- [WHAT YOU WILL DO] Scan the material below for lines with the word "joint" and reply with how many there are, nothing else.

- [SUPPLIED INFORMATION]
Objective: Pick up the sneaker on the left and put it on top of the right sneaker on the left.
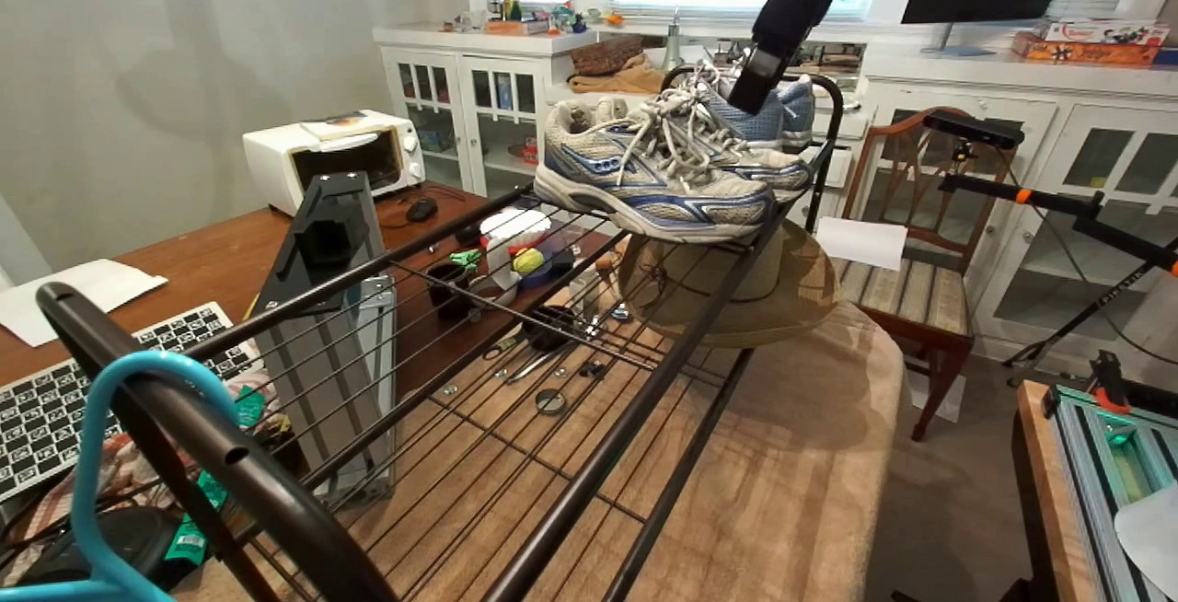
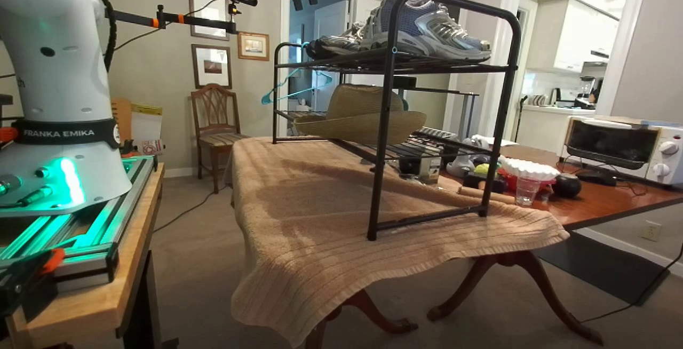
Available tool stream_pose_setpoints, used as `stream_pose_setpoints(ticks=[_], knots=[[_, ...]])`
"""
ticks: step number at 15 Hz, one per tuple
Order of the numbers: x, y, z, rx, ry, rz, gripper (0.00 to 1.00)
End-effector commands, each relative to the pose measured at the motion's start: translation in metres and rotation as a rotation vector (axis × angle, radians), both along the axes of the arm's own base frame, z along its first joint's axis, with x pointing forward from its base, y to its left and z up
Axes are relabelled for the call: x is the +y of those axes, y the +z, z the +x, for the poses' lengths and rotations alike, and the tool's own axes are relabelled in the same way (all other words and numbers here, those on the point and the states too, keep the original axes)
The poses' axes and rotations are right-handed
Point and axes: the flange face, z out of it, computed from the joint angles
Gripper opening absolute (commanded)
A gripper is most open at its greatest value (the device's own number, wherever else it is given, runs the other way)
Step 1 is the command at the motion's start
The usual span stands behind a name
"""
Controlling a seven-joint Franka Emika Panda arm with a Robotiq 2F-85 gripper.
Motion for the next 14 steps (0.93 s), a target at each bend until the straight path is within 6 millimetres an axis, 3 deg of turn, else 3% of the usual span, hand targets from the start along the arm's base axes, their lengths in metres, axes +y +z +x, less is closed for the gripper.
stream_pose_setpoints(ticks=[1,7,14], knots=[[0.0,0.0,0.005,0.002,-0.003,-0.006,1.0],[0.0,0.003,0.009,-0.002,-0.004,0.006,1.0],[-0.007,0.015,0.047,-0.05,-0.048,0.046,1.0]])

- [TASK RESPONSE] 3